Total hip replacement & Hemiarthroplasty information

Please note, this page is printable by selecting the normal print options on your computer.

This booklet has been written to advise you of our requirements prior to you coming into hospital and to provide advice about how to cope with your activities of daily living following a Hemiathroplasty (half a hip replacement) or a Total hip replacement.

The hip joint is a ball and socket joint at the top of your femur (thigh bone). The rounded upper end of the Femur is called the Head of Femur, which is connected to the Neck of Femur which is connected to the main part of your femur as shown in the diagram.

Following surgery for a fractured hip or hip replacement, the surrounding muscles and tissues require time to heal. During this period, it is essential that you avoid any harmful movements which may cause stress on your “new hip” and cause it to dislocate.
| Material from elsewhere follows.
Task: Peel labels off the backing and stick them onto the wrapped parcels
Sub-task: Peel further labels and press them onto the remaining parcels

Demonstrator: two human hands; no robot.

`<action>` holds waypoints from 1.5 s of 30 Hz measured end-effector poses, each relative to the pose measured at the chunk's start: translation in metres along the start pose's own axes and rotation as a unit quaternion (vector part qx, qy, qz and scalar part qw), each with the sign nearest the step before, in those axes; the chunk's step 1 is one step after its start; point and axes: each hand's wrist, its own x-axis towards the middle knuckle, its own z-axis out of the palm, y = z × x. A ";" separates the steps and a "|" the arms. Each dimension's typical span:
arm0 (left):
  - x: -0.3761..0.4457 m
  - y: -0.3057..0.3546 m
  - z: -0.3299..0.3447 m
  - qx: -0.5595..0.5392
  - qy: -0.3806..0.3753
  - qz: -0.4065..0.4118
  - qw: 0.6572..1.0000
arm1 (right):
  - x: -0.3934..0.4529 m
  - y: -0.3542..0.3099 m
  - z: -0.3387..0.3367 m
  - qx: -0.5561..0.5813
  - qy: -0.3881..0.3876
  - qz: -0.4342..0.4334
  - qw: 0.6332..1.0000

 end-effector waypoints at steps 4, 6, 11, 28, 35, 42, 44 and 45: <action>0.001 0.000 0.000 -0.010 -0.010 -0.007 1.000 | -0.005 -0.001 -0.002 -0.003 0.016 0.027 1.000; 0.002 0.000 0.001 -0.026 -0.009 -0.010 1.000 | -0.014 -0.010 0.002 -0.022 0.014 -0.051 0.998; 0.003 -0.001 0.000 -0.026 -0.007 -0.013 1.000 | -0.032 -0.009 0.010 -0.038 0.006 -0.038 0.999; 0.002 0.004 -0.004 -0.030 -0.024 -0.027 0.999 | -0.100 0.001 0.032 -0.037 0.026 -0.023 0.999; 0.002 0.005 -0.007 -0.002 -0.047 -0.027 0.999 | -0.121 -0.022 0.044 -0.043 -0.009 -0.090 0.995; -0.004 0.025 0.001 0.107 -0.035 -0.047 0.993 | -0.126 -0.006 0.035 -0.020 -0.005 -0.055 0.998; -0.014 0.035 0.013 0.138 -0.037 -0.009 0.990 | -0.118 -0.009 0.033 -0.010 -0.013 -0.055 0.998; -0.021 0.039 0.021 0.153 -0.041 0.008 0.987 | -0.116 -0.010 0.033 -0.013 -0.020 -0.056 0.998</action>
Your Occupational Therapist and Physiotherapist will advise you on the safe positioning of your hip in activities of daily living.
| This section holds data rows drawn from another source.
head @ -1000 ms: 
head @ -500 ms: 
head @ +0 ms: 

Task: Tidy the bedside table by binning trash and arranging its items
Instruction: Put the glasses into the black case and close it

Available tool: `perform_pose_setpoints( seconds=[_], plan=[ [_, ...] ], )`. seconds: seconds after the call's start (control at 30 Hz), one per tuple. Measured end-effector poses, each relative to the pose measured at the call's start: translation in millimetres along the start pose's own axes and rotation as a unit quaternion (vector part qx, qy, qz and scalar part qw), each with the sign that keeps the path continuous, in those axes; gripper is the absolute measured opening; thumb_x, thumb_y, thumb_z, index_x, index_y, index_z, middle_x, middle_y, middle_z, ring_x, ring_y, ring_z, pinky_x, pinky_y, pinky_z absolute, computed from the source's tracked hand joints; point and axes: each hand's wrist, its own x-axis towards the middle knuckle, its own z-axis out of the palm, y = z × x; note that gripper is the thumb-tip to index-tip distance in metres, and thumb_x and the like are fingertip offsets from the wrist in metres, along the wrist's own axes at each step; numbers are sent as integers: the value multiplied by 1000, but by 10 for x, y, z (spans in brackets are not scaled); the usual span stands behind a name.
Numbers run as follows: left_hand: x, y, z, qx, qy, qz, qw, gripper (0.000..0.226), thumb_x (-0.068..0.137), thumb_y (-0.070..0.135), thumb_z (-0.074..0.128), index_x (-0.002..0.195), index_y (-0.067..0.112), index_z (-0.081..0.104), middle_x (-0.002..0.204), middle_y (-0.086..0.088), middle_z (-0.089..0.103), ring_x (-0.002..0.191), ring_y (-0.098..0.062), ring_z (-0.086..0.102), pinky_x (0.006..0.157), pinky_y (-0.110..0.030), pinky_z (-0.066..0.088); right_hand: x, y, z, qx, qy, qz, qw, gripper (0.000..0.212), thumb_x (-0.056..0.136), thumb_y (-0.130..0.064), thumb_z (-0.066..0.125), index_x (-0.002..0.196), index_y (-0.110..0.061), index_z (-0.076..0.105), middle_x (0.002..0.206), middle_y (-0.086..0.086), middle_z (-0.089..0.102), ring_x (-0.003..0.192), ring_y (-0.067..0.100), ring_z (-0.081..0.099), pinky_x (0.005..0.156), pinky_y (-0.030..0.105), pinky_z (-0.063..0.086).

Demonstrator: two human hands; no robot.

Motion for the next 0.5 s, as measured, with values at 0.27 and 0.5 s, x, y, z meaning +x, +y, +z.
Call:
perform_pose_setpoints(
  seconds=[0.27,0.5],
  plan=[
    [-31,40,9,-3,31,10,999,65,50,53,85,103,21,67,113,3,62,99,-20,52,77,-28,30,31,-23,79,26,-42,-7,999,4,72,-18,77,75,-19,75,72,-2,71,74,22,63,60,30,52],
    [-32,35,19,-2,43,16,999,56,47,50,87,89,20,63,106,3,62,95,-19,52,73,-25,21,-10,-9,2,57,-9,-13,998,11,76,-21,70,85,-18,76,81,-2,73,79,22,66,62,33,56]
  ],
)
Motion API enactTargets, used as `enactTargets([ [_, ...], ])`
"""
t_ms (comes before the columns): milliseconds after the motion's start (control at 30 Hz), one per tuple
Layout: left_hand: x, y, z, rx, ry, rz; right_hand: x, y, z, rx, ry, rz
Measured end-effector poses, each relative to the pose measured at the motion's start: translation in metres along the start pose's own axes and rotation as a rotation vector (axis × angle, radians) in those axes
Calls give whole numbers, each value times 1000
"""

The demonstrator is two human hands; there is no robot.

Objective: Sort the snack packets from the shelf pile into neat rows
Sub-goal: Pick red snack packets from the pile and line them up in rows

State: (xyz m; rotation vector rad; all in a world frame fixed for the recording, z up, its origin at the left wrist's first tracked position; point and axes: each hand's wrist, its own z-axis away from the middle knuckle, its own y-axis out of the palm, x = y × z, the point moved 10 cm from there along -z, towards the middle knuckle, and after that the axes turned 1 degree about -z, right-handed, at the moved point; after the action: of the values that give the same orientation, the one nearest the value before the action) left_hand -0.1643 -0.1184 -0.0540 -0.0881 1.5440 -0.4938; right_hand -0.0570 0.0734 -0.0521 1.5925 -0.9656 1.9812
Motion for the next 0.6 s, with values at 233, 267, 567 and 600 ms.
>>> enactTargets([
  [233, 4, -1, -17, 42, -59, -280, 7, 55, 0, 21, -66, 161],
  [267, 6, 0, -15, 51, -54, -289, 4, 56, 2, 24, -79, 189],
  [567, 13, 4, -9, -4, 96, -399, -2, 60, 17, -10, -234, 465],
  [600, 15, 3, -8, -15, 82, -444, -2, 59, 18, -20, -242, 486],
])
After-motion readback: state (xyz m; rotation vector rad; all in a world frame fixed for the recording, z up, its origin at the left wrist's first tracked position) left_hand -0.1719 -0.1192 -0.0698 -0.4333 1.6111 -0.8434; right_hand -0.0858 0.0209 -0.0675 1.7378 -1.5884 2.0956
Your occupational therapist will advise you of any specific precautions you may be required to follow.

These precautions should be followed for at least six weeks and will usually be recommended for strict or soft guidance depending on the surgery you have had.

It must be stressed that the routine rehabilitation plan after a hip replacement may vary from hospital to hospital and it is specific to the individual. Please ask your therapist if you have any concerns about coping at home after your surgery.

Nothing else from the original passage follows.